All of the above can be achieved with the following script:

library("castarter")
cas_set_options(
  base_folder = fs::path_home(
    "R",
    "castarter_eu"
  ),
  project = "European Union",
  website = "European Parliament"
)

cas_build_urls(
  url = "https://www.europarl.europa.eu/news/en/page/",
  start_page = 1,
  end_page = 600,
  index_group = "news",
  write_to_db = TRUE
)

cas_download_index()

cas_extract_links(
  include_when = "news/en/press-room/",
  write_to_db = TRUE
)

cas_download()

cas_extract(extractors = extractors_l,
            write_to_db = TRUE)

Extracted contents are stored in a local database and can be retrieved with:

corpus_df <- cas_read_db_contents_data() |> 
  dplyr::collect()

str(corpus_df)

Time to process results

The easiest way to explore results is probably by using the interactive web interface provided by castarter, which facilitates basic word frequency operations and exporting subset based on pattern matching:

cas_explorer()

Consider that you may have some efficiency gains (in terms of speed and memory demands) by reading the corpus from a local arrow file. Write it with cas_write_corpus(partition = "year"), and pass it to cas_explorer() with cas_read_corpus(partition = "year")

You can also explore the corpus with some of the convenience functions provided by the package. Here are a couple of examples.

Total word count per year:

cas_count_total_words(corpus = corpus_df |>
                        dplyr::mutate(year = lubridate::year(date)),
                      group_by = year) |> 
  knitr::kable()

Basic graph with number of mentions of "crisis" per year:

cas_count(
  corpus = corpus_df,
  pattern = c("crisis")
) |>
  cas_summarise(period = "year") |>
  cas_show_gg_base() |>
  cas_show_barchart_ggplot2(position = "stack")

The keyword "crisis" in context:

cas_kwic(corpus = corpus_df |> head(100),
         pattern = "crisis") |> 
  dplyr::select(before, pattern, after)

We should also keep in mind that by extracting more information, besides the text, we may use them to filter contents or to derive additional information, e.g. which committees have been tagged in most posts:

corpus_df |> 
  dplyr::filter(is.na(committee)==FALSE) |> 
  dplyr::mutate(committee = stringr::str_split(string = committee, pattern = "; ")) |> 
  dplyr::select(id, committee) |> 
  tidyr::unnest(committee) |> 
  dplyr::count(committee, sort = TRUE)

A simplified workflow: finding links through sitemaps, exracting contents with `readability`

The workflow described in the previous steps is highly customisable, but requires some understanding of how html and websites work.

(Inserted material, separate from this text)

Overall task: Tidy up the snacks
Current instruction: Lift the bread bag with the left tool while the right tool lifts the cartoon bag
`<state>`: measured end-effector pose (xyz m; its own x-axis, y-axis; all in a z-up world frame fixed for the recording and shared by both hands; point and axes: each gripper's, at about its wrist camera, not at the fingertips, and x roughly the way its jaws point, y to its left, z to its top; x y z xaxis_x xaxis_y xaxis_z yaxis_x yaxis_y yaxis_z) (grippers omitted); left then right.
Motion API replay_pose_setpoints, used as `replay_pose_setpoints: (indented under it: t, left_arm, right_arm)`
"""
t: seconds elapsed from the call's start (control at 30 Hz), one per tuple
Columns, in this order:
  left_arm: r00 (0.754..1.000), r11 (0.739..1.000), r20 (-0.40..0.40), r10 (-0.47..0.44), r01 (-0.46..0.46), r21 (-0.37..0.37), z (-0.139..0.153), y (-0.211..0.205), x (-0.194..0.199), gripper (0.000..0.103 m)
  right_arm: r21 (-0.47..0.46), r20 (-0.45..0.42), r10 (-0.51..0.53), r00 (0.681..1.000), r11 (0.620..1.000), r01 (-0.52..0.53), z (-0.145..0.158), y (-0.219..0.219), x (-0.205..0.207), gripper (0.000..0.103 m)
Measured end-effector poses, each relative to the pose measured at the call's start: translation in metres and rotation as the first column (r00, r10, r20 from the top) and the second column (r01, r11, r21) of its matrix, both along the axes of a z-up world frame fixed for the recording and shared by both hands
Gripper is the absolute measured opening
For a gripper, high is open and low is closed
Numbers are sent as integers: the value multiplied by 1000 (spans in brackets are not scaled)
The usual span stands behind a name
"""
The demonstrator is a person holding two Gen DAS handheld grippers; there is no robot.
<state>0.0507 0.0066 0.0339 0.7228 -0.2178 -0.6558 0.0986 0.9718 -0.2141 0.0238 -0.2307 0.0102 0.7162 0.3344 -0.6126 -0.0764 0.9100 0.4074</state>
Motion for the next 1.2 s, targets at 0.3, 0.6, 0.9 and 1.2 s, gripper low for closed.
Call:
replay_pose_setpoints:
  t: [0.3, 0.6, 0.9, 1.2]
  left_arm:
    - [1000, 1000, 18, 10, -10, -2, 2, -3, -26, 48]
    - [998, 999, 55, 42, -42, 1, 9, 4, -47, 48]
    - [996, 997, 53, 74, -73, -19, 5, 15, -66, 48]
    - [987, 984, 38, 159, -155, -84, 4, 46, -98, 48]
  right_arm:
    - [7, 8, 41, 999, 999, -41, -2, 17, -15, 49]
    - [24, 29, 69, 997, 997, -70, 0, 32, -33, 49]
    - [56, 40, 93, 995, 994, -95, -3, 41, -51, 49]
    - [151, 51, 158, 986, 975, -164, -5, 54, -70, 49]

Below, a largely adaptable approach is briefly outlined:

instead of parsing index pages, of specific sections, links are extracted from the sitemap of the website (assuming that the relevant section from where contents should be extracted can be identified based on part of the url)
metadata and contents are extracted automatically relying on the castarter.readability plugin, itself based on Mozilla's readability.js

N.B. the readability plugin needs to be installed separately

pak::pak("giocomai/castarter.readability")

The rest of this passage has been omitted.